Of course, the vaping health scare also earned some air time. Feinstein asked about the safety of vaping, citing the 33 deaths reported by health officials. The Surgeon General replied he was very concerned and spoke of collaborative efforts with the Center for Disease Control and Department of Health and Human Services.
“A large number of these cases have been associated with vaping THC, particularly THC that has been obtained on the black market,” Adams said, before being cut off by Feinstein, who wanted him to explain what happens inside the lungs after a tainted vape is consumed.
Doctors Provide Some Nuance in Second Senate Panel
In the second panel of the day before the same Senate caucus, Dr. Robert Fitzgerald, a professor of pathology at the University of California-San Diego, testified about the data around the impact legal cannabis has had on traffic accidents and related fatalities.

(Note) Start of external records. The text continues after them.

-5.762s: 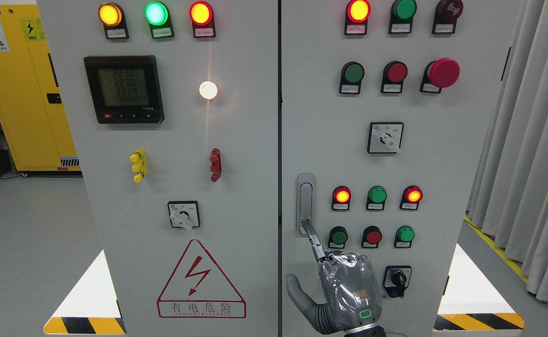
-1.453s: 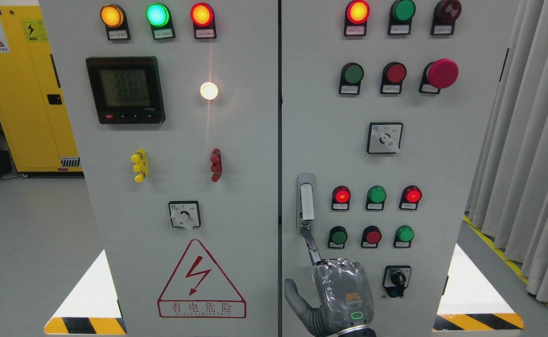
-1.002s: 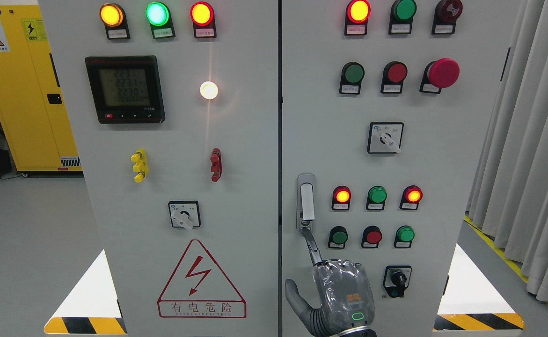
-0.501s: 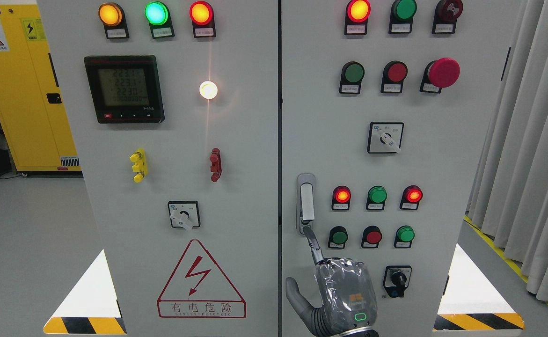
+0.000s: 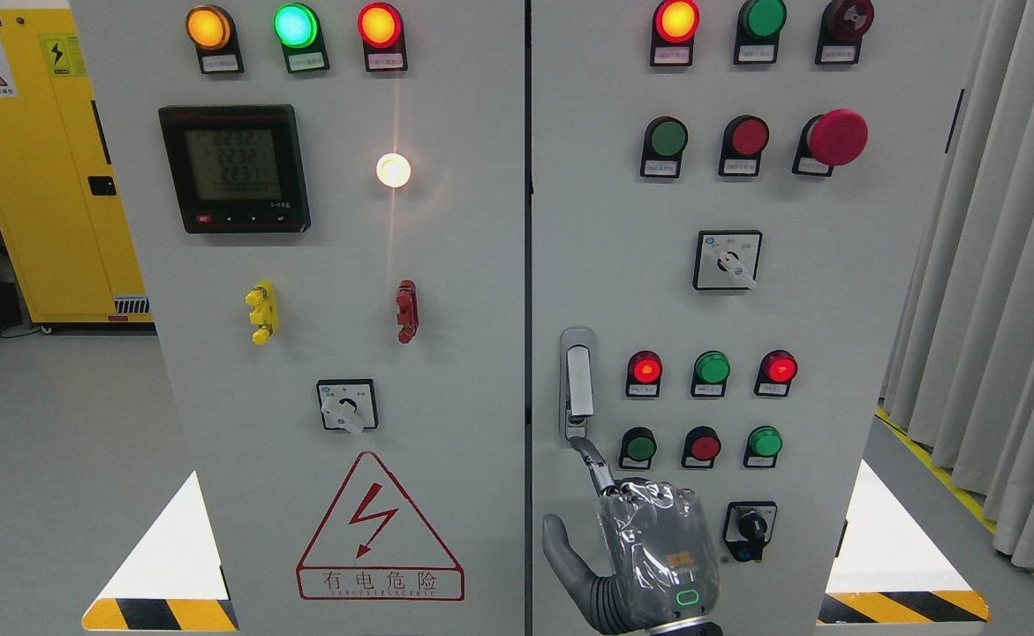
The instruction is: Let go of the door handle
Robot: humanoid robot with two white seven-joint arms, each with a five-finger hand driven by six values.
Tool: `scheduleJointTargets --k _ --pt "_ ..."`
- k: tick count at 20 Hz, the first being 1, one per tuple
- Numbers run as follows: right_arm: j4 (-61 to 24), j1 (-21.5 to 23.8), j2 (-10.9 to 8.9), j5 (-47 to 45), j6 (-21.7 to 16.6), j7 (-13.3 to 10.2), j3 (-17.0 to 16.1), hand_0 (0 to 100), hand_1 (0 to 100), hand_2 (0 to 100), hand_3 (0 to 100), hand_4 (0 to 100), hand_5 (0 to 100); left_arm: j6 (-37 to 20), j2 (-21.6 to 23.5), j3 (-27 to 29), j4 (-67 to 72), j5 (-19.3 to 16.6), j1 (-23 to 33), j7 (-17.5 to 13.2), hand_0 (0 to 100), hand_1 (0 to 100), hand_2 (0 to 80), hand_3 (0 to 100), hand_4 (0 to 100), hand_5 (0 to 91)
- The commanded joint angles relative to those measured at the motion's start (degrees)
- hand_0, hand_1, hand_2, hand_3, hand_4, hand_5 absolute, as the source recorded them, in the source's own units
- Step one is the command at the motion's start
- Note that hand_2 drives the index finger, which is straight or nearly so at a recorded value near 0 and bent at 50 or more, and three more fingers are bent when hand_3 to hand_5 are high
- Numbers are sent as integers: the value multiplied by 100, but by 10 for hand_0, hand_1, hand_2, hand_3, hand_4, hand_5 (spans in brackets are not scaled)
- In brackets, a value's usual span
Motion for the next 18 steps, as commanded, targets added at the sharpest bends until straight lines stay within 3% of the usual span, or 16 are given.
scheduleJointTargets --k 1,3,5,7,12,13,18 --pt "-403 37 -23 -144 -22 79 -106 717 366 554 799 804 793 -4 0 1 0 0 0 2 120 556 0 0 0 0" --pt "-412 20 -23 -215 -22 97 -115 699 356 577 807 803 801 -4 0 1 0 0 0 2 120 556 0 0 0 0" --pt "-438 2 -23 -224 -22 106 -124 679 325 721 974 906 882 -4 0 1 0 0 0 2 120 556 0 0 0 0" --pt "-439 -24 -14 -224 -14 123 -124 600 300 773 1000 948 933 -4 0 -8 0 0 0 2 120 556 0 0 0 0" --pt "-430 -208 47 -233 22 378 -124 424 247 846 1000 989 971 -4 0 1 0 0 0 2 120 556 0 0 0 0" --pt "-412 -270 56 -233 22 404 -124 420 188 867 1000 998 973 -4 0 1 0 0 0 2 120 556 0 0 0 0" --pt "-377 -533 170 -215 83 598 -124 405 148 896 1000 1000 979 -4 0 1 0 0 0 2 120 556 0 0 0 0"
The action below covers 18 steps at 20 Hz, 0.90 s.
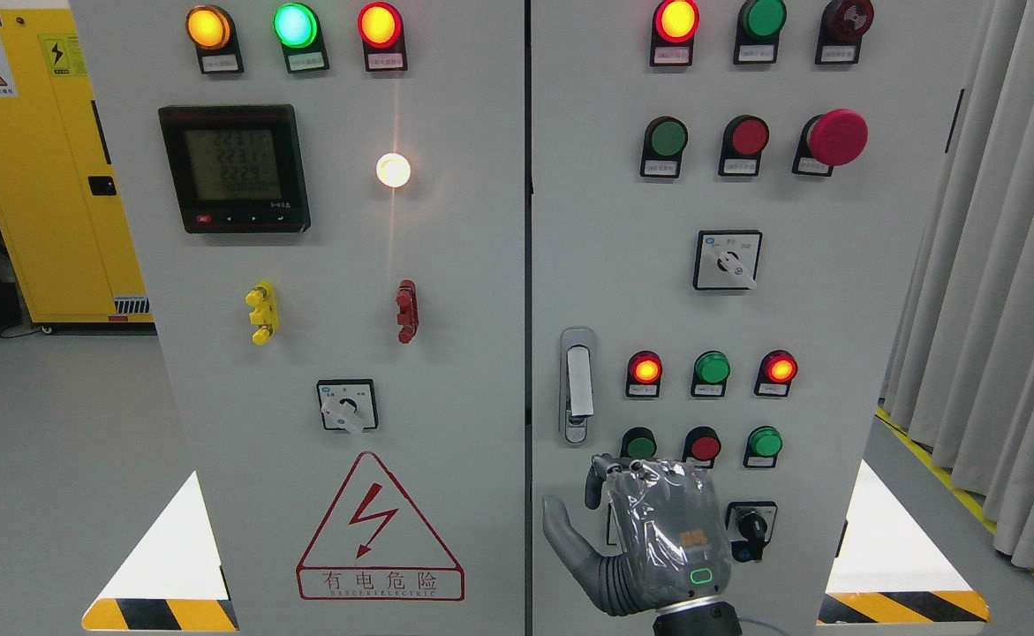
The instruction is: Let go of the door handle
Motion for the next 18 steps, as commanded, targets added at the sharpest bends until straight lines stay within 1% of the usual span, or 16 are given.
scheduleJointTargets --k 1,5,7,11,14,18 --pt "16 -310 125 2 56 82 -24 399 150 897 1000 1000 979 -4 0 1 0 0 0 2 120 556 0 0 0 0" --pt "192 -565 125 54 214 91 -33 398 162 911 1000 999 982 -4 0 1 0 0 0 2 120 556 0 0 0 0" --pt "245 -635 125 54 284 91 -77 386 190 915 1000 998 983 -4 0 1 0 0 0 2 120 556 0 0 0 0" --pt "254 -689 125 63 293 91 -77 357 269 915 1000 997 983 -4 0 1 0 0 0 2 120 556 0 0 0 0" --pt "263 -706 125 63 302 91 -94 338 353 912 1000 996 983 -4 0 1 0 0 0 2 120 556 0 0 0 0" --pt "342 -803 133 37 399 91 -112 335 385 908 1000 992 984 -4 0 1 0 0 0 2 120 556 0 0 0 0"
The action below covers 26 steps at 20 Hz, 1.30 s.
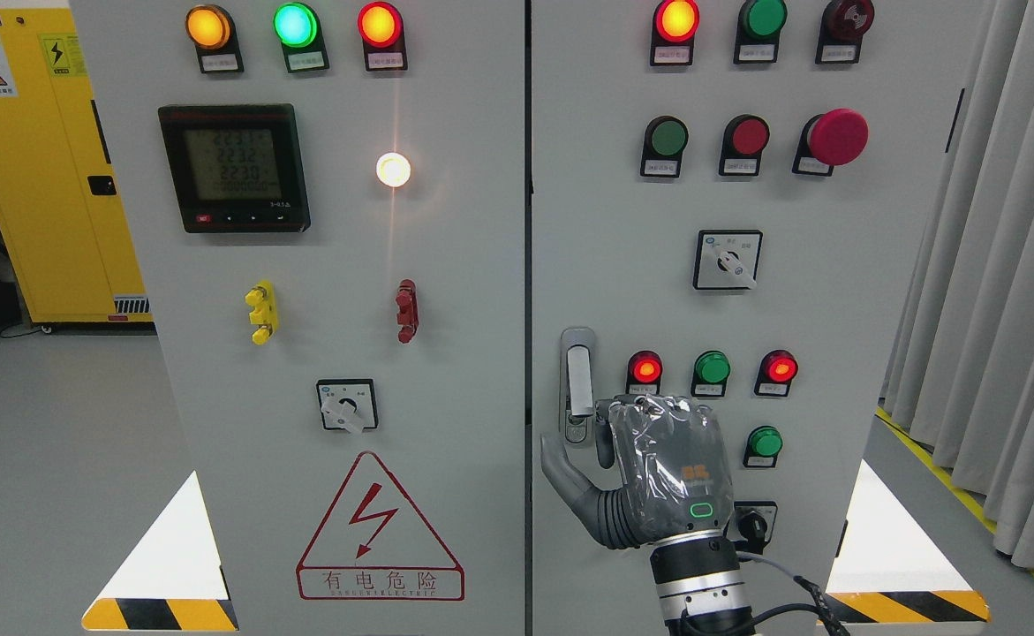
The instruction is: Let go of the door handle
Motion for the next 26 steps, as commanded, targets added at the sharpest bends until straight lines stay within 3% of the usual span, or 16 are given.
scheduleJointTargets --k 1,9,26 --pt "162 -130 33 -15 51 -1 -46 334 387 909 1000 993 984 -4 0 1 0 0 0 2 120 556 0 0 0 0" --pt "232 -235 156 -23 51 8 -28 325 390 907 1000 997 985 -4 0 1 0 0 0 2 120 556 0 0 0 0" --pt "408 -253 183 -41 191 -27 -37 370 435 906 1000 994 985 -4 0 1 0 0 0 2 120 556 0 0 0 0"
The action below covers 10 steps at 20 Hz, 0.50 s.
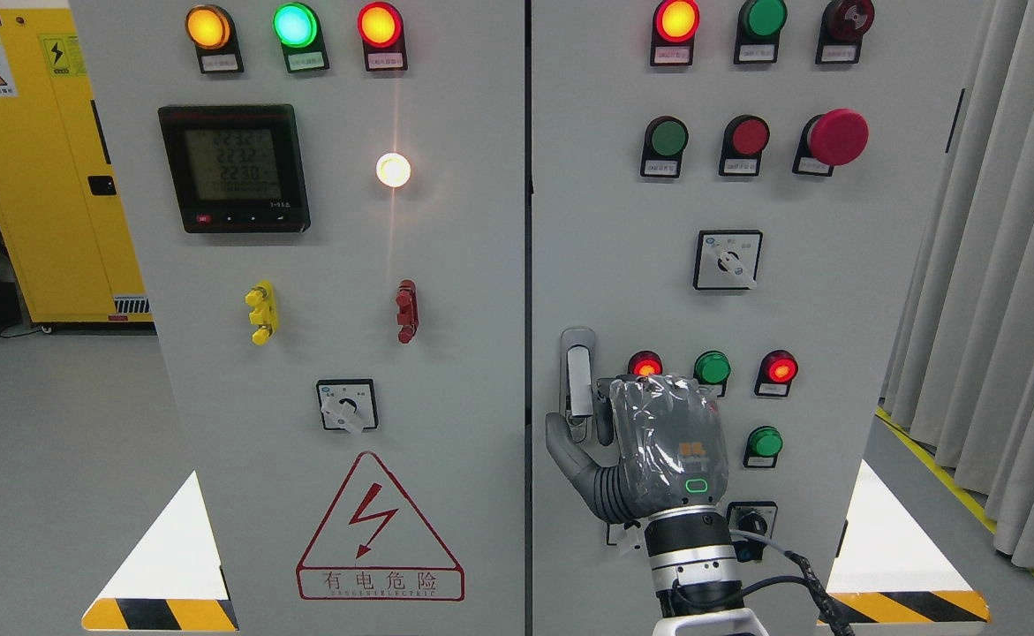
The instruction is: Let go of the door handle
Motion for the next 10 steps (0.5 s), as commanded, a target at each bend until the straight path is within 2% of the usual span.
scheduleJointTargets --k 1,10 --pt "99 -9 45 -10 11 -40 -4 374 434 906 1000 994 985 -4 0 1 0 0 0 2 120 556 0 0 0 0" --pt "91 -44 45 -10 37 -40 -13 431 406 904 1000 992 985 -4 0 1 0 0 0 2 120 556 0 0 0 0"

Dr. Staci Gruber, an associate professor of psychiatry at Harvard Medical School, also testified, and quickly made a much-needed distinction that the conversation of the day had been lacking: most research focuses on high-THC recreational consumption, rather than what consumption looks like for medical cannabis patients. Gruber explained that, despite the country being in the middle of a “green rush,” it’s tough for people to navigate facts.

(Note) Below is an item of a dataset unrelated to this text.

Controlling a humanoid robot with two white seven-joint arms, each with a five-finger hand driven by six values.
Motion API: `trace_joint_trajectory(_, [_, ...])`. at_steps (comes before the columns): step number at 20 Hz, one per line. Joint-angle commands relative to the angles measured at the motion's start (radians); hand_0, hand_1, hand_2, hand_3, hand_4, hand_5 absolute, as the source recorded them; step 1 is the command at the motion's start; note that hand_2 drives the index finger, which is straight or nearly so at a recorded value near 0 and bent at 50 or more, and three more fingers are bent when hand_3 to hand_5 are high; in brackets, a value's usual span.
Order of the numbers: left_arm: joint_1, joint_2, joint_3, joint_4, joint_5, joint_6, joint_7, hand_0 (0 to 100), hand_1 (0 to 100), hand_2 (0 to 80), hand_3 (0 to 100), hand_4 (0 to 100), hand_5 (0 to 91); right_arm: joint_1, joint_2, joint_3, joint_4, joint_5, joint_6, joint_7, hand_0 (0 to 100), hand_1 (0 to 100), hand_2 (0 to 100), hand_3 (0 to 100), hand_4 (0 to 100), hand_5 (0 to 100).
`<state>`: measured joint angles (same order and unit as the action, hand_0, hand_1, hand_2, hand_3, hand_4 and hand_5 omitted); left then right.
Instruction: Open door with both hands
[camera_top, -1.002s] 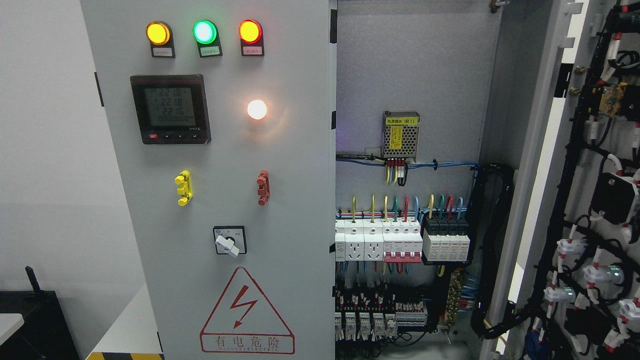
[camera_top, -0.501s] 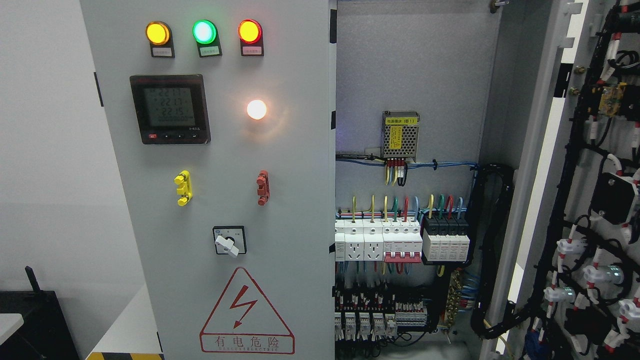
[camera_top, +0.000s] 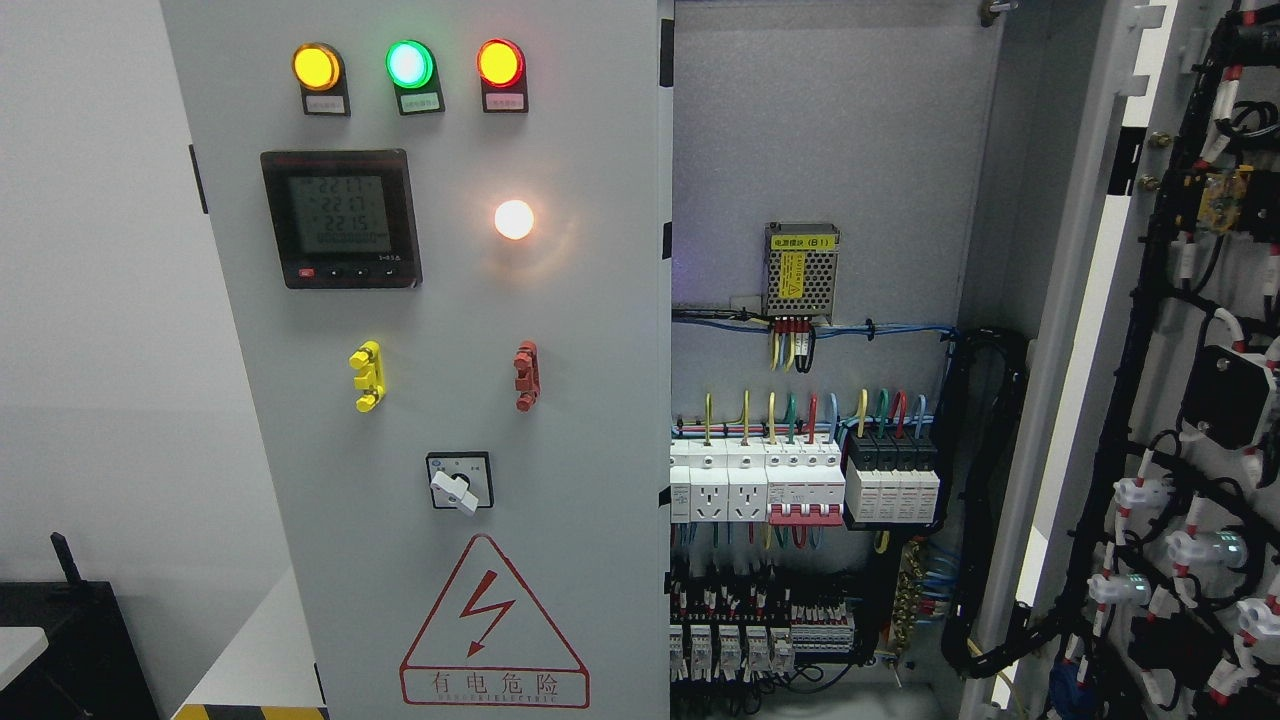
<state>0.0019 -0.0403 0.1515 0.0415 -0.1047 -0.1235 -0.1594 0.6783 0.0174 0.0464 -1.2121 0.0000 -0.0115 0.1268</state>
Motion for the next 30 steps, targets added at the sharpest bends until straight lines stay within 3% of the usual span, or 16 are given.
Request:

“Nearly all of what we know about marijuana comes from studies of recreational marijuana users,” Gruber said. “These studies typically focus on those with chronic heavy marijuana use. Data across studies is inconsistent but generally reflects on those who use marijuana and those who don’t spanning a number of areas that we’ve heard allusions to already including cognitive performance.”
Gruber argued later that CBD might have the potential to counteract some of the negative effects THC might have on your brain, “but it’s virtually undetectable in recreational products.”

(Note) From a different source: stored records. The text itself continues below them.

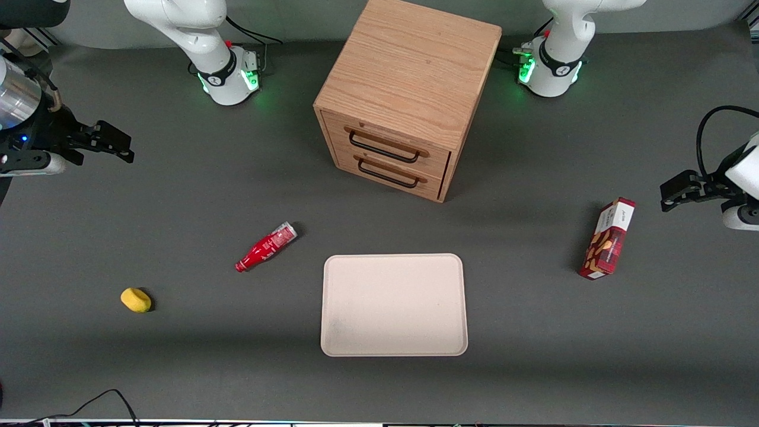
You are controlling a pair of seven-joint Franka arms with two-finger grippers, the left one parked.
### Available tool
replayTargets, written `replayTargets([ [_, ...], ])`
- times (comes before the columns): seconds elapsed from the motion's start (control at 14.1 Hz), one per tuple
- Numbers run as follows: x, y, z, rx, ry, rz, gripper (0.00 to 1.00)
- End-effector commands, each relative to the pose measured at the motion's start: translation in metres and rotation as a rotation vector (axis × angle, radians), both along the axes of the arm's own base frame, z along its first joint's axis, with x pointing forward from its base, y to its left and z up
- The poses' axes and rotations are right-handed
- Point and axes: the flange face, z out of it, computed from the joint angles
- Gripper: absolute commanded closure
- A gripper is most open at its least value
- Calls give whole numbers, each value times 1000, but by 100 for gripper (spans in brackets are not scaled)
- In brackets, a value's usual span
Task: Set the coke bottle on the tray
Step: 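Move the right gripper toward the red Coca-Cola bottle lying on the table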
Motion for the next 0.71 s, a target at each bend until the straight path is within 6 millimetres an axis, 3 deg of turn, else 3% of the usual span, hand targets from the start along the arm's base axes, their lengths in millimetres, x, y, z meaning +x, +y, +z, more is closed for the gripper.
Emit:
replayTargets([
  [0.0, 1, 2, 4, 24, -1, 16, 0],
  [0.14, 5, 6, -1, 25, 5, 11, 0],
  [0.35, 27, 18, -26, 29, -16, -23, 0],
  [0.64, 51, 91, -87, 32, 16, -247, 0],
])
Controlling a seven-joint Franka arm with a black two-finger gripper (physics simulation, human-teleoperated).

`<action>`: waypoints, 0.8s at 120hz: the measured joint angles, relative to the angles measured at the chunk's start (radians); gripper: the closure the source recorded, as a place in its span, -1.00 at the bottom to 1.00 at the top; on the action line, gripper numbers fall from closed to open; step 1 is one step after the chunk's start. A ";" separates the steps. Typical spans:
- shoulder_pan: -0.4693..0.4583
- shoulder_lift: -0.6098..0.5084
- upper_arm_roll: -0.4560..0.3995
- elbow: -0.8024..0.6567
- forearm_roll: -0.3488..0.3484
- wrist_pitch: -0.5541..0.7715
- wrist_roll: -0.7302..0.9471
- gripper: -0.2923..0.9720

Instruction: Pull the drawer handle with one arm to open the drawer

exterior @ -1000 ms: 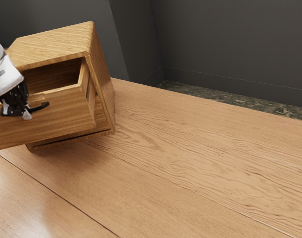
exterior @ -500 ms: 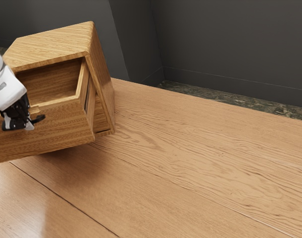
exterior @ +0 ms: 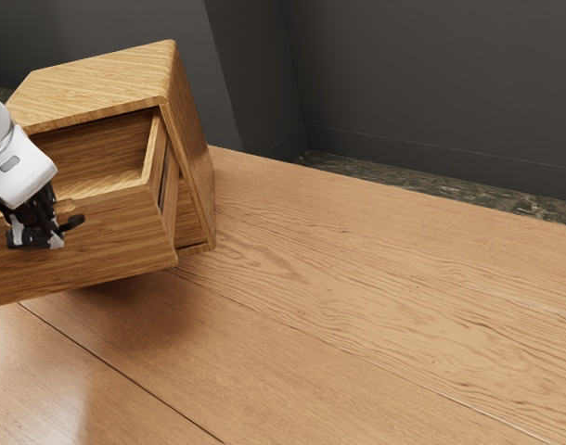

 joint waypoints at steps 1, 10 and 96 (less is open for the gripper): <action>0.000 0.000 0.000 0.000 0.000 -0.001 -0.001 0.59; 0.003 0.000 0.000 0.001 -0.001 -0.012 -0.010 0.50; -0.068 0.367 -0.083 0.715 -0.131 -0.485 -0.157 -0.32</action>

Gruber went back to making sure the conversation separates medical users from recreational. She said in some cases medical patients showed improved cognitive performance.
“The Schedule I status of marijuana leads to a number of obstacles in conducting research,” she said. “Policy at this point has clearly outpaced science, and as the nation has warmed to the use of both medical and recreational marijuana, the need for empirically found data is critical in order to maximize benefit and reduce harm.”
Her testimony was followed by Dr. Sean Hennessy, a professor of epidemiology at the University of Pennsylvania’s Perelman School of Medicine. He was a member of the 16-person committee that wrote the 2017 National Academy of Science report on the then-existing literature about the potential health effects of cannabis-derived products, both therapeutic and harmful.
As Hennessey testified, the report recommended public health agencies fund a cannabis research agenda, federal agencies convene to create benchmarks for high-quality research and fund improvements to the public health surveillance system, and federal agencies should find regulatory barriers and think of strategies to create the infrastructure needed to conduct cannabis research.
Dr. Madeline Meier, an assistant professor of psychology at Arizona State University, finished the panel by speaking on her research into marijuana’s effects on cognitive performance in 2012.